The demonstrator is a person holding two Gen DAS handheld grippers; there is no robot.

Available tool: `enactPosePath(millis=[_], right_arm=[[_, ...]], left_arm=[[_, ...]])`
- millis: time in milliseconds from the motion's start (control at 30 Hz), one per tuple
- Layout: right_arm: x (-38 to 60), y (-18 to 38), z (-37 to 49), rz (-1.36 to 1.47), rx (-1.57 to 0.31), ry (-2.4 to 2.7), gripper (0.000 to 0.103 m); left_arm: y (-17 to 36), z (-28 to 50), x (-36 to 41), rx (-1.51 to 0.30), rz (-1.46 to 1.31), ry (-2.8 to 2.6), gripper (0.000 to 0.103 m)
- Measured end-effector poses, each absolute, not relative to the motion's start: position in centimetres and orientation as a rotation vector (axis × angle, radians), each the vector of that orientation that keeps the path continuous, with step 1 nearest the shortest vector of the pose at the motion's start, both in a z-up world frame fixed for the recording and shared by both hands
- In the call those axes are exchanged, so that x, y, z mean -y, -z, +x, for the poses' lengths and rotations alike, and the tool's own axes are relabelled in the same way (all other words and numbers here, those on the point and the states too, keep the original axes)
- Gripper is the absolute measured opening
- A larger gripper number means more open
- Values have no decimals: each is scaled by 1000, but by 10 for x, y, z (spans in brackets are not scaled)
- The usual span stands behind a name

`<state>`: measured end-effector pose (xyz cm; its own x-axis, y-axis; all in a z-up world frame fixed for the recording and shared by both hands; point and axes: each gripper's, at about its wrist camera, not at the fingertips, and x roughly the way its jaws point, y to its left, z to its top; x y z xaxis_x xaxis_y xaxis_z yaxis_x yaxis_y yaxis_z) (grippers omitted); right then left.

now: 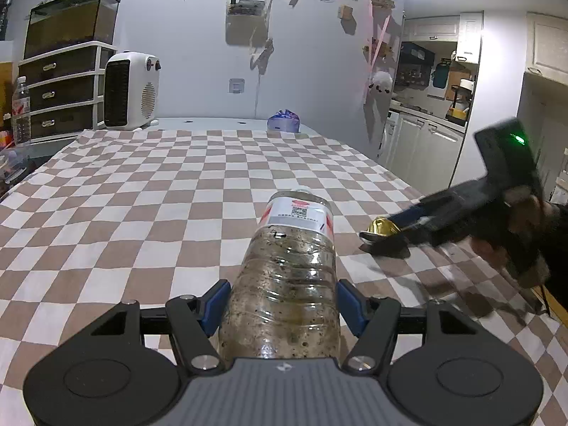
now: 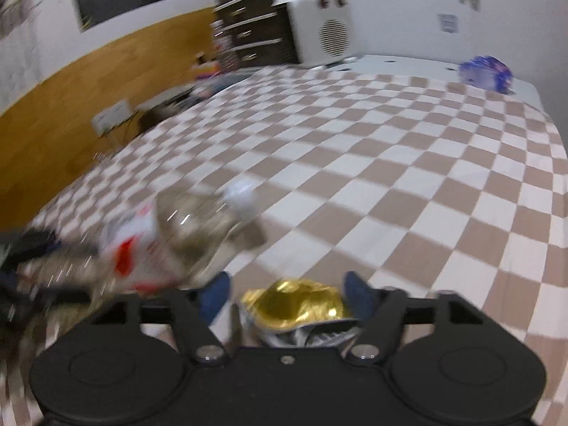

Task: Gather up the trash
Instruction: 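Grasp the gold foil wrapper with the right tool while the left tool holds the bottle, then carry the bottle and gold wrapper in both tools down to the bin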

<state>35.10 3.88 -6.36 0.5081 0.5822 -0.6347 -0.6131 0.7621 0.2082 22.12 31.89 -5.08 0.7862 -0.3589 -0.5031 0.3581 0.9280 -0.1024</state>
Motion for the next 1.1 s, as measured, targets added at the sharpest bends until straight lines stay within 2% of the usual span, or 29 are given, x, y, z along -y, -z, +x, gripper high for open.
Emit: enactPosePath(millis=[167, 367, 467, 533, 600, 733, 1100], right_arm=[[-39, 63, 321, -176, -730, -790, 81], [-43, 62, 300, -305, -676, -750, 75], [-46, 58, 308, -283, -659, -685, 67], [-48, 59, 314, -272, -685, -667, 52], [-49, 59, 316, -243, -698, -668, 45], [-49, 57, 304, -251, -709, -624, 44], [-21, 41, 268, -197, -691, -582, 44]], left_arm=[[50, 220, -313, -545, 5, 353, 65], [47, 223, -302, -580, -18, 280, 66], [45, 225, -294, -611, -9, 244, 67], [43, 228, -288, -642, 11, 213, 67], [45, 234, -282, -690, 40, 173, 69], [52, 242, -275, -754, 66, 140, 69], [45, 219, -265, -724, 12, 66, 65]])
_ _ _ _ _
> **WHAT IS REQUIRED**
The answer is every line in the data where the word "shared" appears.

> **TASK OUTPUT**
- Measured end-effector poses, each absolute, not relative to the motion's start: position in centimetres and orientation as a rotation vector (axis × angle, radians), each the vector of that orientation that keeps the path continuous, with step 1 nearest the shortest vector of the pose at the motion's start, both in a z-up world frame fixed for the recording and shared by both hands
`<state>`: measured end-effector pose (xyz cm; its own x-axis, y-axis; all in a z-up world frame fixed for the recording and shared by both hands; point and axes: each gripper's, at about its wrist camera, not at the fingertips, and x roughly the way its jaws point, y to its left, z to its top; x y z xaxis_x xaxis_y xaxis_z yaxis_x yaxis_y yaxis_z) (grippers omitted); right then left.

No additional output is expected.